■ EXERCISE OBJECTIVE ■
What you return should match the data below exactly, line for line.

■ DATASET EXTRACT ■
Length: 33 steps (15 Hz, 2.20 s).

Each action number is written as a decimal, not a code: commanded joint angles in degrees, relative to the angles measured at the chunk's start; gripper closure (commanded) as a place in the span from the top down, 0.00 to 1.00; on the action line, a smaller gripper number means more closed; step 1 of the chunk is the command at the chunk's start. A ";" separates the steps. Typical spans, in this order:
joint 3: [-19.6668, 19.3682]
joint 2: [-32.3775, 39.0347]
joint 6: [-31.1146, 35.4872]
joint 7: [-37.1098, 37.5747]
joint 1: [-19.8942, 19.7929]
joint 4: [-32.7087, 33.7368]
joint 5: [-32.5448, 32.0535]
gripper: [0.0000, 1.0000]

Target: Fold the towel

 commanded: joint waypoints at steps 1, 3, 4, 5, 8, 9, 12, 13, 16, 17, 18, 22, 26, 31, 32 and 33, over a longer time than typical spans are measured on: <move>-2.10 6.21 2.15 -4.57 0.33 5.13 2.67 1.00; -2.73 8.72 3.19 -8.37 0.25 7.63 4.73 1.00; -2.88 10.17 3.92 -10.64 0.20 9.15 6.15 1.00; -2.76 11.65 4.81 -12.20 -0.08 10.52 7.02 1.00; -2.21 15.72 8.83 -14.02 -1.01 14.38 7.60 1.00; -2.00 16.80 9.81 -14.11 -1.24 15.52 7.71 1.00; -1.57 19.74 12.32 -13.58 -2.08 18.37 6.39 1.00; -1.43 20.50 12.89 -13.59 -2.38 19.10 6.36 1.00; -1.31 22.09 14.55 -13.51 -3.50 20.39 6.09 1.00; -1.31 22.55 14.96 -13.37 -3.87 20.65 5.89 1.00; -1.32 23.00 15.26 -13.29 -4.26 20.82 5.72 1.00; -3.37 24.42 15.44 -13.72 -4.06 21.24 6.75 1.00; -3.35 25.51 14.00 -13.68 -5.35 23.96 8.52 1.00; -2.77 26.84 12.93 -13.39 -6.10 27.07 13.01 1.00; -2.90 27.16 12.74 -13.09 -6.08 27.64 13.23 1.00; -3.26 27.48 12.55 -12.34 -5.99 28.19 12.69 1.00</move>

■ ANSWER SPACE ■
Length: 33 steps (15 Hz, 2.20 s).

Each action number is written as a decimal, not a code: commanded joint angles in degrees, relative to the angles measured at the chunk's start; gripper closure (commanded) as a place in the span from the top down, 0.00 to 1.00; on the action line, a smaller gripper number means more closed; step 1 of the chunk is the command at the chunk's start. A ";" separates the steps. Typical spans, in this order:
joint 3: [-19.6668, 19.3682]
joint 2: [-32.3775, 39.0347]
joint 6: [-31.1146, 35.4872]
joint 7: [-37.1098, 37.5747]
joint 1: [-19.8942, 19.7929]
joint 4: [-32.7087, 33.7368]
joint 5: [-32.5448, 32.0535]
gripper: [0.0000, 1.0000]

Target: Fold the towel

 commanded: joint waypoints at steps 1, 3, 4, 5, 8, 9, 12, 13, 16, 17, 18, 22, 26, 31, 32 and 33, over a longer time than typical spans are measured on: <move>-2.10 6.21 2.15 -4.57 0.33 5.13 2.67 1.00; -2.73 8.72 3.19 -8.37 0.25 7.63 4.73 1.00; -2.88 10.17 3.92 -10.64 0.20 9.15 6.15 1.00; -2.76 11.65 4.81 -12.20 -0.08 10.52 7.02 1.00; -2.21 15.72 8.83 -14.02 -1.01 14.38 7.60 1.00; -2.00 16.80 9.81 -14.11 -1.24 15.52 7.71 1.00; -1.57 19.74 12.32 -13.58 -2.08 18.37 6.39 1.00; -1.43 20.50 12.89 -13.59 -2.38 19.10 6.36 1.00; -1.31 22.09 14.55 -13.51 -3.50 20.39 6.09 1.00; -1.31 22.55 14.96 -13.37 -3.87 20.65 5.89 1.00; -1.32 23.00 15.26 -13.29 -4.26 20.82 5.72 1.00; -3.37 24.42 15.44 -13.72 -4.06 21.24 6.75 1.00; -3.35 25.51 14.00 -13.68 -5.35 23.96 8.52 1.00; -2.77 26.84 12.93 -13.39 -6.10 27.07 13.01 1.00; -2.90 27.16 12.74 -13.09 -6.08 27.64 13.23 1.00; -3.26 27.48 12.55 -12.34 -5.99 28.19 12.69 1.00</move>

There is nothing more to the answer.